• **WORK REQUEST**
Exactly the lines starting at the line containing "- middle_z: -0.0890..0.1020" and ending at the line containing "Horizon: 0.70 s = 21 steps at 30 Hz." are to be written out from the listing below, both included.

• **STORED DATA**
◆ ◆ ◆ ◆

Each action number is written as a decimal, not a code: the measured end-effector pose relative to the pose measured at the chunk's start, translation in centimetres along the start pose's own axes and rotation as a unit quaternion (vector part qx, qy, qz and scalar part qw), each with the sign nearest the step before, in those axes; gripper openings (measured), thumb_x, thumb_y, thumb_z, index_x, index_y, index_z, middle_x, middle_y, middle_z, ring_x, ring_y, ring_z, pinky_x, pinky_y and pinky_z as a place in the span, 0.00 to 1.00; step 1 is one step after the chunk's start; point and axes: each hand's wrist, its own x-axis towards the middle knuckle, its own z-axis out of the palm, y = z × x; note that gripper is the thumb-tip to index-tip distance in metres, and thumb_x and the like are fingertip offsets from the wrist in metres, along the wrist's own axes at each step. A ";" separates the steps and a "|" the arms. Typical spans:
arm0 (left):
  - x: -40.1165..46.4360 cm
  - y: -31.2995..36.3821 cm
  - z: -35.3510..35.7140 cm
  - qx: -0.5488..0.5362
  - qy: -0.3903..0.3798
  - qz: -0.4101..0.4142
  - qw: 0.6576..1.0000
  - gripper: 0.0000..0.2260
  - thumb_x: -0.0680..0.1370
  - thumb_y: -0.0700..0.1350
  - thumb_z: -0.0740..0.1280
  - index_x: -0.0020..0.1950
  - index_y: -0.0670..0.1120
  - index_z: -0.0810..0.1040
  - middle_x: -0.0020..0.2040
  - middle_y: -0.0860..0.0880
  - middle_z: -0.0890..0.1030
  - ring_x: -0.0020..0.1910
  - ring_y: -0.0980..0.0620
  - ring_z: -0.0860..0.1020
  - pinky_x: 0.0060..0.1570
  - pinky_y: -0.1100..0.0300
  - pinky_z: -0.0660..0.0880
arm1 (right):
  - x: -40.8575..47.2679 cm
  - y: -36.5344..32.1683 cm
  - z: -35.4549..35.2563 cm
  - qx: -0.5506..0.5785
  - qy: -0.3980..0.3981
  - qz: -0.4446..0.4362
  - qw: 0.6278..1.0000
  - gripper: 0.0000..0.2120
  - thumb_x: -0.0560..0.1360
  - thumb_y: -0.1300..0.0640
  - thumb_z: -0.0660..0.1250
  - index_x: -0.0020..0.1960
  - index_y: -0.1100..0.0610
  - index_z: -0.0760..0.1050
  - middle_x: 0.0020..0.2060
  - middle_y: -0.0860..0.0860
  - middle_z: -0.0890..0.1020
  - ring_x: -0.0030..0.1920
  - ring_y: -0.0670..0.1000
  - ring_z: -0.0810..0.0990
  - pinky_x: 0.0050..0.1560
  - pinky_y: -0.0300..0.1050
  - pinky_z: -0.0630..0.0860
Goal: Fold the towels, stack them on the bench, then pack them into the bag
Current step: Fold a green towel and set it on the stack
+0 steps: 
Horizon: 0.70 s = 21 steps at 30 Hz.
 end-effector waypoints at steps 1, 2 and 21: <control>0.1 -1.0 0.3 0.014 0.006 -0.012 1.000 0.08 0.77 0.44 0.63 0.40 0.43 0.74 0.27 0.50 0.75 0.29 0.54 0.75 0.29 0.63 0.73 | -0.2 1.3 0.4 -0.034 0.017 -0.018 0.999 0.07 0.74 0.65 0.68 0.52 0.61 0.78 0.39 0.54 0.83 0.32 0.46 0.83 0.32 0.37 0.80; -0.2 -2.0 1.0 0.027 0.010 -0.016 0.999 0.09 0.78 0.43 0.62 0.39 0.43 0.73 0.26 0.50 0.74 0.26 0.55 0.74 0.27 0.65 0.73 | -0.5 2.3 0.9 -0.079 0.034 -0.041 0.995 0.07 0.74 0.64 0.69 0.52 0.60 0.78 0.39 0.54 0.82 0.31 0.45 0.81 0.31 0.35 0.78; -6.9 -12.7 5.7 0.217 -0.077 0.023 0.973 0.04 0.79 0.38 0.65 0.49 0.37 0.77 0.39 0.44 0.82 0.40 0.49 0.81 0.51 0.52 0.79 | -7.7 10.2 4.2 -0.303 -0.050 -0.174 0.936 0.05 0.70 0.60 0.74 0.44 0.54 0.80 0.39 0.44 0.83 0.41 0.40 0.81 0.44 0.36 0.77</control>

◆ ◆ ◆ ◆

• **SOLUTION TO THIS PROBLEM**
  - middle_z: -0.0890..0.1020
  - ring_x: -0.0030..0.1920
  - ring_y: -0.0670..0.1000
  - ring_z: -0.0810..0.0990
  - pinky_x: 0.0050..0.1560
  - pinky_y: -0.0300..0.1050
  - pinky_z: -0.0630..0.0860
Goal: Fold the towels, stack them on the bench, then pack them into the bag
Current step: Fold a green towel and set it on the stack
+0 steps: 
Horizon: 0.70 s = 21 steps at 30 Hz.

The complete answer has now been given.